##### Records shown

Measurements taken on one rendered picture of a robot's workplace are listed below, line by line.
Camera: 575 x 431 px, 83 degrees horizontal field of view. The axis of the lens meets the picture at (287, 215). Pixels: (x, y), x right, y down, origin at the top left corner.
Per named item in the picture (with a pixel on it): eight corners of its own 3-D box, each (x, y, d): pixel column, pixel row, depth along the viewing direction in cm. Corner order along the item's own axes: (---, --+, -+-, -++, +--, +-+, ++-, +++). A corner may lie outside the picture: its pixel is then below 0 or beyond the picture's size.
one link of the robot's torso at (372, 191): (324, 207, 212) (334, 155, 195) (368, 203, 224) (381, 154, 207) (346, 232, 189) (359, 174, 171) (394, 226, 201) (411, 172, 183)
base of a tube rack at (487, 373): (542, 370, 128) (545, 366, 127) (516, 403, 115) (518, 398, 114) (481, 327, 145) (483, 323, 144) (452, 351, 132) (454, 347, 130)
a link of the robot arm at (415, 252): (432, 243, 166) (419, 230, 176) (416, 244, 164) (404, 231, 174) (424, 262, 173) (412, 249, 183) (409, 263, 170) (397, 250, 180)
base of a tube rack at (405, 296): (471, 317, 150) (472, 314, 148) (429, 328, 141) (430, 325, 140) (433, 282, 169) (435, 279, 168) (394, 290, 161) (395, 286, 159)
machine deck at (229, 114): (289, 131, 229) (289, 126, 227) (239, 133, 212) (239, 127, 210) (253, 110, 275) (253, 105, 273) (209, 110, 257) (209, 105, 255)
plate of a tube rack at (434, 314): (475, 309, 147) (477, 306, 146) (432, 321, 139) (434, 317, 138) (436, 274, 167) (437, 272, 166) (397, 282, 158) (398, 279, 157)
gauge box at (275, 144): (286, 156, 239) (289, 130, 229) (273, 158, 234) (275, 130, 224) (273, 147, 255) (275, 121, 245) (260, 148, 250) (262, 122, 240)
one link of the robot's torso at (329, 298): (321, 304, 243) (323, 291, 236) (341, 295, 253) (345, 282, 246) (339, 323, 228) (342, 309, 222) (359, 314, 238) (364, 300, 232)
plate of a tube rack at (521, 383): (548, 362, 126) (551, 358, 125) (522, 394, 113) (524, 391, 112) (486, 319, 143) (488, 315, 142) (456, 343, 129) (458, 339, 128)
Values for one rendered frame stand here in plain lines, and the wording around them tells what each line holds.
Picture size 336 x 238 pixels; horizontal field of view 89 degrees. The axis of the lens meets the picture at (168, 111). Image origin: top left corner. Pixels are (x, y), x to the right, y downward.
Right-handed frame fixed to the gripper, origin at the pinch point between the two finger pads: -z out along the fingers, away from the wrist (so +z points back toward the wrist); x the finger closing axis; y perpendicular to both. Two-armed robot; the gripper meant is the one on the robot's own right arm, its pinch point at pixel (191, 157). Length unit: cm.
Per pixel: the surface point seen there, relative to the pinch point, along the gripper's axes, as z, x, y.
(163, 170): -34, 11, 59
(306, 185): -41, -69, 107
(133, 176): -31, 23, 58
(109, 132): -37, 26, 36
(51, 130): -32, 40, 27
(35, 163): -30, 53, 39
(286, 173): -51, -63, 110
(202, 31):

##########

# Try it
Once you find the line containing "(364, 300, 232)", stop: reproduce exactly that line and every line of the data before it, and nothing else.

# Answer section
Measurements taken on one rendered picture of a robot's workplace are listed below, line by line.
Camera: 575 x 431 px, 83 degrees horizontal field of view. The axis of the lens meets the picture at (287, 215). Pixels: (x, y), x right, y down, origin at the top left corner.
Per named item in the picture (with a pixel on it): eight corners of its own 3-D box, each (x, y, d): pixel column, pixel row, depth along the viewing direction in cm. Corner order along the item's own axes: (---, --+, -+-, -++, +--, +-+, ++-, +++). A corner may lie outside the picture: its pixel is then below 0 or beyond the picture's size.
one link of the robot's torso at (372, 191): (324, 207, 212) (334, 155, 195) (368, 203, 224) (381, 154, 207) (346, 232, 189) (359, 174, 171) (394, 226, 201) (411, 172, 183)
base of a tube rack at (487, 373): (542, 370, 128) (545, 366, 127) (516, 403, 115) (518, 398, 114) (481, 327, 145) (483, 323, 144) (452, 351, 132) (454, 347, 130)
a link of the robot arm at (415, 252): (432, 243, 166) (419, 230, 176) (416, 244, 164) (404, 231, 174) (424, 262, 173) (412, 249, 183) (409, 263, 170) (397, 250, 180)
base of a tube rack at (405, 296): (471, 317, 150) (472, 314, 148) (429, 328, 141) (430, 325, 140) (433, 282, 169) (435, 279, 168) (394, 290, 161) (395, 286, 159)
machine deck at (229, 114): (289, 131, 229) (289, 126, 227) (239, 133, 212) (239, 127, 210) (253, 110, 275) (253, 105, 273) (209, 110, 257) (209, 105, 255)
plate of a tube rack at (434, 314): (475, 309, 147) (477, 306, 146) (432, 321, 139) (434, 317, 138) (436, 274, 167) (437, 272, 166) (397, 282, 158) (398, 279, 157)
gauge box at (275, 144): (286, 156, 239) (289, 130, 229) (273, 158, 234) (275, 130, 224) (273, 147, 255) (275, 121, 245) (260, 148, 250) (262, 122, 240)
one link of the robot's torso at (329, 298): (321, 304, 243) (323, 291, 236) (341, 295, 253) (345, 282, 246) (339, 323, 228) (342, 309, 222) (359, 314, 238) (364, 300, 232)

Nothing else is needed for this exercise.